Drive Slowly and Prosper - partial transcript
John Whitelegg: “…. 80 per cent of the motorists say, when they look at the evidence, that they are very happy to go with lower speed limits when they see the impact that the higher speed limits have on child fatality, child serious injury. Motorists are not evil monsters. In the main, they’re very reasonable people and they’re very happy to drive at a lower speed when they are presented with the information of the severely damaging consequences of higher speed. And by the way, there’s detailed research on the loss of time when you’re making a journey to lower speed. If you’re doing a journey by car of, say, six, seven, eight kilometres and you’re driving at, say, 40 kilometres an hour rather than 50 kilometres an hour, you lose two minutes. You know, the time impact – put it that way – is trivial. And people can try it for themselves. Traffic moves more smoothly at lower speeds; traffic makes better use of the highway capacity. People don’t drive in a way where they accelerate aggressively and decelerate rapidly. You know, there are many advantages. I actually trust drivers to look at the evidence and arrive at a view. And the problem we’ve got is that politicians behave like a rabbit caught in the headlights of a passing car. They really don’t know what to do and they’re frightened of upsetting the electorate…. All it is saying is ‘Look, do we want a society where we’re likely to squash children over the roadside because they have the temerity to try and cross the road between parked cars and are hit by a car going at 55 kilometres per hour? Do we want the kind of society that creates children-unfriendly cities and elderly unfriendly cities (and we’re running into so called demographic time bombs with more of us, including me, going to be over the age of 55, than ever before)? Do we want a friendly city for those kind of people or not? And really, really, what are the consequences of lower speed limits – and they are trivially insignificant, apart from reducing the number of dead children? And what’s wrong with that?”

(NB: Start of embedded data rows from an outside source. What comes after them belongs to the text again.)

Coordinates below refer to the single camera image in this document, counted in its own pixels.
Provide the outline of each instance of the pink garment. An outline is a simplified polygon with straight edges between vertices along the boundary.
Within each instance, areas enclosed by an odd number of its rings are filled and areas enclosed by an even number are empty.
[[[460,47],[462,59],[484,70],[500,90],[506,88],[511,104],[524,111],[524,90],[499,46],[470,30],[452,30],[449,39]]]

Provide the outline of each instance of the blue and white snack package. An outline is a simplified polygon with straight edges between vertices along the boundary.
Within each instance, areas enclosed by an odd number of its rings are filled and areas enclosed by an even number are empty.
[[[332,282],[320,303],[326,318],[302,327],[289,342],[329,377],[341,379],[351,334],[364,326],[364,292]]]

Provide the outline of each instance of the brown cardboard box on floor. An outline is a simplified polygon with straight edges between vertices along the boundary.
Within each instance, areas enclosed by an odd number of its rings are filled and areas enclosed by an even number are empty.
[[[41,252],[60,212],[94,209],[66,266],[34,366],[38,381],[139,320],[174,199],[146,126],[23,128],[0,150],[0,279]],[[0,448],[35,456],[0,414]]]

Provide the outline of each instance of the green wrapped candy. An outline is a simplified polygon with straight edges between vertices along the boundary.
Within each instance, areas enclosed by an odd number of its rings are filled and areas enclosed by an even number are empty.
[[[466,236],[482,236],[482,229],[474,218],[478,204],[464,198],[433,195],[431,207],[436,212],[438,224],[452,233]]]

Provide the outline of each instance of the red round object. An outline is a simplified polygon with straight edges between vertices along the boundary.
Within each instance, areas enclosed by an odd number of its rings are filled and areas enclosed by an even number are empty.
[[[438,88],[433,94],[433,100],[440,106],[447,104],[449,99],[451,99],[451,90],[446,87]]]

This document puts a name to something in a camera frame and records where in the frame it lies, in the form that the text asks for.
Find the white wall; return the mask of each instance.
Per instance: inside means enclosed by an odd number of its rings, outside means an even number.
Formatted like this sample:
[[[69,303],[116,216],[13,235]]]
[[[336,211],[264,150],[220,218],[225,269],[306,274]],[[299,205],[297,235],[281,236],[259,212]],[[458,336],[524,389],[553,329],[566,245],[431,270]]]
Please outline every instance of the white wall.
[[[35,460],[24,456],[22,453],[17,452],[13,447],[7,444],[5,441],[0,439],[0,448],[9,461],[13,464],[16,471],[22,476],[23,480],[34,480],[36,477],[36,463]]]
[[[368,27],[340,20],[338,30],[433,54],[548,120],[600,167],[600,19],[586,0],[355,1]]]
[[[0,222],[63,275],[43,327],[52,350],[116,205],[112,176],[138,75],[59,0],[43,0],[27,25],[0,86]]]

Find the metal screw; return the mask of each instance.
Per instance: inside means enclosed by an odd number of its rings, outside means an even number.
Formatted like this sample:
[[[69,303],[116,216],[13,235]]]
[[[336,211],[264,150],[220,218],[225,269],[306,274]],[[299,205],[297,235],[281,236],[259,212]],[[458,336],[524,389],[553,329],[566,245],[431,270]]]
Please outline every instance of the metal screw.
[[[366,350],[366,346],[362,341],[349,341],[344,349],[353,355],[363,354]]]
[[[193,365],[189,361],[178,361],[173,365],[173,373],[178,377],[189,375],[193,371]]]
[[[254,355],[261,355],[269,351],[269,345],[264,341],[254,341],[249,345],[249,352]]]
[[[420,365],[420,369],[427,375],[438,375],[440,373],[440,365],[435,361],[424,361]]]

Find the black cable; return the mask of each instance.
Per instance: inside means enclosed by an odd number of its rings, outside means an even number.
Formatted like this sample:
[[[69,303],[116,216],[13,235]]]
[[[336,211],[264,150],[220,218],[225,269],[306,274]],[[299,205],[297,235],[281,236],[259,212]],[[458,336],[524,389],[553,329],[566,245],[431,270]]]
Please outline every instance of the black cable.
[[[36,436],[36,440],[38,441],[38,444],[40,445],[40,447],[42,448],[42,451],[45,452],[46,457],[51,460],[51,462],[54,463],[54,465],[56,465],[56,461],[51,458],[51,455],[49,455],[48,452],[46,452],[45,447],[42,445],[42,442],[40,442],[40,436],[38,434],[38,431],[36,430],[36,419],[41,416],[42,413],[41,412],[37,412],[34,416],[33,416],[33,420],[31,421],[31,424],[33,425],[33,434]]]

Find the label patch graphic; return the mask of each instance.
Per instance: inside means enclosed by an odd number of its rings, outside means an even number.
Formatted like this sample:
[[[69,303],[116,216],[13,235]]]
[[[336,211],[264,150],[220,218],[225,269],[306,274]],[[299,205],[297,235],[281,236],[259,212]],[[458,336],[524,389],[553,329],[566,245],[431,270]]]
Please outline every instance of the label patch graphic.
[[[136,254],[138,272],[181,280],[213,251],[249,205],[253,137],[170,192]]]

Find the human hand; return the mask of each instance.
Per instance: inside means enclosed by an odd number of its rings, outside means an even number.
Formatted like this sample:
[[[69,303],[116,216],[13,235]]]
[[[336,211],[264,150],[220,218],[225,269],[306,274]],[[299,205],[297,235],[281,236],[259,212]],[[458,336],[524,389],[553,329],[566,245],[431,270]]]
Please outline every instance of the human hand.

Peter Mares: “I don’t think anyone would argue with reducing the number of dead children and I guess people would say ‘No, it doesn’t necessarily have to be anti-motorist. But it is anti-car. I mean, it is saying the car having everyone getting about in their own individual car, that’s not going to make for an ideal city.”

John Whitelegg:
“It’s not anti-car at all. The car is a wonderful thing for many kinds of journeys, many kinds of situations; it should be used responsibly and intelligently. But Australian cities, for example, very often have (what’s the percentage?) around 30 per cent, 35 per cent of all the car trips are less than two kilometres – two kilometres in length. That’s generally recognised around the world as not an intelligent use of cars. You know, we have to go for smart use, intelligent use of vehicles, appropriate use of vehicles and, again, I find in my work, whether it’s in Germany or Denmark or Sweden or the UK, or wherever, the people say, ‘Yes, yes, we agree. And then we have to look for ways of implementing the changes in things like road design, speed limits, enforcement of speed limits and other things that reward the responsible user of the vehicle and punish the irresponsible user of the vehicle.”

Peter Mares: “Let’s now turn to perhaps the other benefit that there is to be had from this, and that’s the broader environmental benefit, particularly as we try to deal with climate change.”

John Whitelegg: “The climate change connections with a discussion of speed and health and child friendly cities are very strong, limiting speed of vehicles in cities. What it actually does is create a very attractive environment where people are more likely to reduce the use of the car from their own choice, from their own thinking. They work through it themselves and they switch to walking and cycling and public transport – they change their behaviour. If they do change their behaviour that way, there’s an immediate, very significant reduction in greenhouse gases in carbon dioxide. So, we actually have one of those classic win-win situations: we create healthy cities, safe cities more walking or cycling, more child-friendly cities, carbon-reduced cities, we deliver carbon dioxide reduction targets to sort out climate change.”